C'est en voyant les Guignols sur Canal + ce week end que je me suis dit, après avoir bien rigolé sur un sketch mettant aux prises PPDA et John RAMBO parlant de Jean-Pierre TREIBER, que je me suis donc dit : "Bein oui, tout de même, quelle épopée...".
Loin de moi l'idée d'héroïser Jean-Pierre TREIBER et, certes, on espère qu'on l'attrapera un jour ou l'autre, car force doit rester à la Loi.
Il n'empêche, notre esprit frondeur et gaulois ne peut que s'amuser un peu quand même de cette horde (les hélicos, les ratisseurs au sol, le GIGN... 300 personnes en tout, ce n'est pas rien) lancée aux trousses d'un modeste forestier qu'on dit intellectuellement limité.

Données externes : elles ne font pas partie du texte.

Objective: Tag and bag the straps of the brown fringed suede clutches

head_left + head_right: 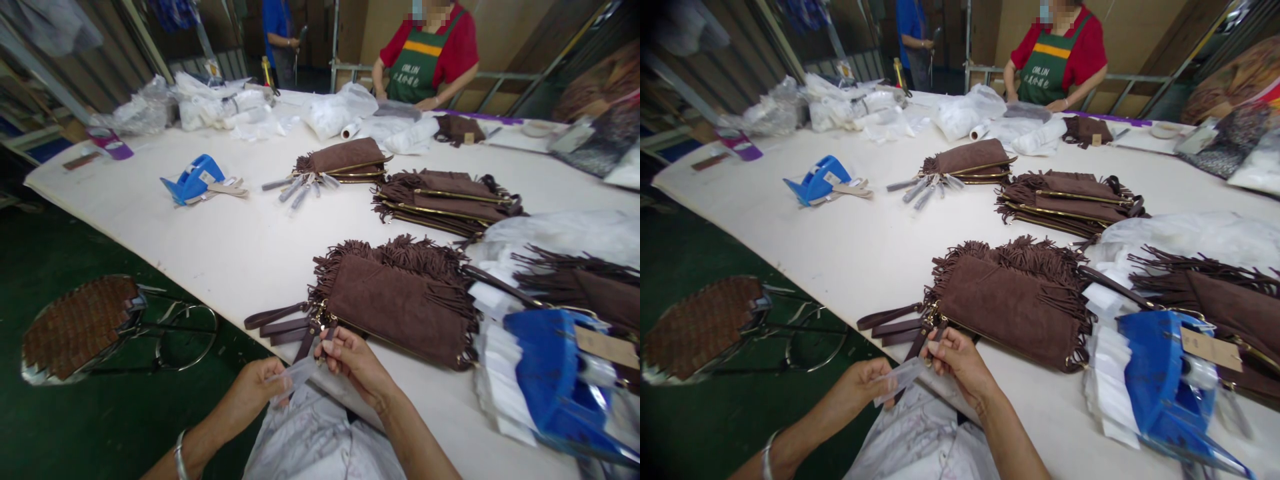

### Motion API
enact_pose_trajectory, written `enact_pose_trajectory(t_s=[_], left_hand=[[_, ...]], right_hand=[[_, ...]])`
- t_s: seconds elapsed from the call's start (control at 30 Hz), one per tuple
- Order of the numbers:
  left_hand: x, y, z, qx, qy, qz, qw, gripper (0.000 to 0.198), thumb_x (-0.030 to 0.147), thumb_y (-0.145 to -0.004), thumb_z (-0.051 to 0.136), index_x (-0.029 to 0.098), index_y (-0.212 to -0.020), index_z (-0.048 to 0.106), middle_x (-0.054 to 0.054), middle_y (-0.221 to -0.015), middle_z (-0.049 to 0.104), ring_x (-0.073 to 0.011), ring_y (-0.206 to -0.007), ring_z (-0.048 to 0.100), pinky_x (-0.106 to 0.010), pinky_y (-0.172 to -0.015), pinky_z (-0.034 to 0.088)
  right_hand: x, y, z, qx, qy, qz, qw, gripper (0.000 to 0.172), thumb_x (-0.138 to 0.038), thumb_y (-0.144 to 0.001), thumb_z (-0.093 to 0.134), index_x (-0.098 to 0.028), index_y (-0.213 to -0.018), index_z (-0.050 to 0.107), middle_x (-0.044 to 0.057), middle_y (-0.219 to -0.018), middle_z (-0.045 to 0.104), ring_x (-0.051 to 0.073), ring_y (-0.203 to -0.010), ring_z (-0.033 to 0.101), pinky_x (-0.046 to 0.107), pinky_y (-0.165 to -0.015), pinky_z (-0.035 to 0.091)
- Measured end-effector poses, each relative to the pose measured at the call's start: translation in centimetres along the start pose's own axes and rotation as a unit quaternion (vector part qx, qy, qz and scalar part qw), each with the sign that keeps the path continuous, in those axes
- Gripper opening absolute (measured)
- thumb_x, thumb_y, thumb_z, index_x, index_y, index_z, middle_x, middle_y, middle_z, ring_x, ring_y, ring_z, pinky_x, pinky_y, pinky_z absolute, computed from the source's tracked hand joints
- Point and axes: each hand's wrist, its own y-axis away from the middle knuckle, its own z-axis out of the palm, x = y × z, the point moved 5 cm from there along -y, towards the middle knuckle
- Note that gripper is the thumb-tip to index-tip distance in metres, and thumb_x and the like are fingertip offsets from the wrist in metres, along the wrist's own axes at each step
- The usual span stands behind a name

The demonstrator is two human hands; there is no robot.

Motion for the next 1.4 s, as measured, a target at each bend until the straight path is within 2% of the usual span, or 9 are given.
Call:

TREIBER, c'est le BEN LADEN du Ministère de l'Intérieur, réfugié dans une zone tribale entre l'Est Parisien et l'Ouest Troyen, une zone montagneuse avec des forêts impénétrables, encore mal connue (surtout le quadrilatère formé par les communes de Sainte-Anémie / Kéké Lechevelu / Hachin Hénin / Illafai -Sous-Louis), se payant même le luxe de prendre la pose devant des caméras de surveillance ou d'envoyer des lettres indiquant sa position, puisqu'il mentionne complaisamment l'endroit où des hélicos insistants l'empêchent de finir sa sieste...
Je parie même qu'il continue de jouer au loto (mais uniquement avec des numéros déjà utilisés par d'autres, usagés, qui ne se suivent pas) pour gagner de quoi payer son avocat.
Ou alors, comme le disait John RAMBO, justement, "TREIBER, les arbres sont ses amis. Un gland et deux crottes de lapins sont pour lui un festin. Il se cache sous deux feuilles de chêne. S'il a soif, il boit une grenouille et, s'il a faim, il étrangle un sanglier à deux doigts... C'est son entraînement de bêret vert" (enfin... de képi de forestier...).
A moins que, comme le suggère une autre : "c'est lorsqu'il ferme son deuxième oeil que TREIBER devient invisible".
Franchement, tant mieux si on l'attrape (et puis, ça évitera d'engorger LIMOGES avec des fonctionnaires supplémentaires), mais je ne puis me départir de l'idée que ça ne serait pas mal, grandiose même, que, comme il l'a promis, il se présente tel Clint EASTWOOD, dans un bus blindé par ses soins, avec toute la maréchaussée aux trousses, à la Cour d'Assises, le matin de son procés, avec la preuve, éventuelle, de son innocence.
Preuve, s'il en était besoin, d'ailleurs, que l'on se défend mieux dehors que dedans.
Dans le fond, il répondra, présent ou absent, des charges qui pèsent sur lui, mais, dans l'attente, l'épopée reste haletante et j'ai hâte d'en voir la suite et la fin.